[Aim of the task]
Would you return the complete listing below word for word?

[Stored data]
• • •

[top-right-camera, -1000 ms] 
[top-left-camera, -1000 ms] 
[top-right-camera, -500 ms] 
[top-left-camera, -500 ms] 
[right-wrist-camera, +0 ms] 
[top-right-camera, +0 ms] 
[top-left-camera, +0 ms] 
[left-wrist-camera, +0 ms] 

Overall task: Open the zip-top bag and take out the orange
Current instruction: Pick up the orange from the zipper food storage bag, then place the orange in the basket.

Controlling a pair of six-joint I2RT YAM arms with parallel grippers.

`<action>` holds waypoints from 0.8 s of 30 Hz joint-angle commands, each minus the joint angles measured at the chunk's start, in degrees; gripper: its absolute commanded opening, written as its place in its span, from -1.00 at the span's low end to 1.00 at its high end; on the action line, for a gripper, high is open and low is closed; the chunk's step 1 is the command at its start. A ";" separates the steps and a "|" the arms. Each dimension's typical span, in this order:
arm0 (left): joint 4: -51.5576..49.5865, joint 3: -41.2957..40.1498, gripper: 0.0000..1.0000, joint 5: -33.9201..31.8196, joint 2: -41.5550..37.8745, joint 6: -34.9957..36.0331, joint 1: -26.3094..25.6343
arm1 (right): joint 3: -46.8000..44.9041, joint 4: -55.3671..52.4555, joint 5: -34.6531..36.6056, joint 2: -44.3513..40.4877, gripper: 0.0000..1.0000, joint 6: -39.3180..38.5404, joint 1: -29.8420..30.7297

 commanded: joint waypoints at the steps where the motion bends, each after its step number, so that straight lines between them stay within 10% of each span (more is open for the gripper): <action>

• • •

[Task answer]
[top-right-camera, -1000 ms] 
[top-left-camera, -1000 ms] 
[top-right-camera, -500 ms] 
[top-left-camera, -500 ms] 
[right-wrist-camera, +0 ms] 
[top-right-camera, +0 ms] 
[top-left-camera, +0 ms] 
[left-wrist-camera, +0 ms] 

Overall task: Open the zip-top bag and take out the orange
Current instruction: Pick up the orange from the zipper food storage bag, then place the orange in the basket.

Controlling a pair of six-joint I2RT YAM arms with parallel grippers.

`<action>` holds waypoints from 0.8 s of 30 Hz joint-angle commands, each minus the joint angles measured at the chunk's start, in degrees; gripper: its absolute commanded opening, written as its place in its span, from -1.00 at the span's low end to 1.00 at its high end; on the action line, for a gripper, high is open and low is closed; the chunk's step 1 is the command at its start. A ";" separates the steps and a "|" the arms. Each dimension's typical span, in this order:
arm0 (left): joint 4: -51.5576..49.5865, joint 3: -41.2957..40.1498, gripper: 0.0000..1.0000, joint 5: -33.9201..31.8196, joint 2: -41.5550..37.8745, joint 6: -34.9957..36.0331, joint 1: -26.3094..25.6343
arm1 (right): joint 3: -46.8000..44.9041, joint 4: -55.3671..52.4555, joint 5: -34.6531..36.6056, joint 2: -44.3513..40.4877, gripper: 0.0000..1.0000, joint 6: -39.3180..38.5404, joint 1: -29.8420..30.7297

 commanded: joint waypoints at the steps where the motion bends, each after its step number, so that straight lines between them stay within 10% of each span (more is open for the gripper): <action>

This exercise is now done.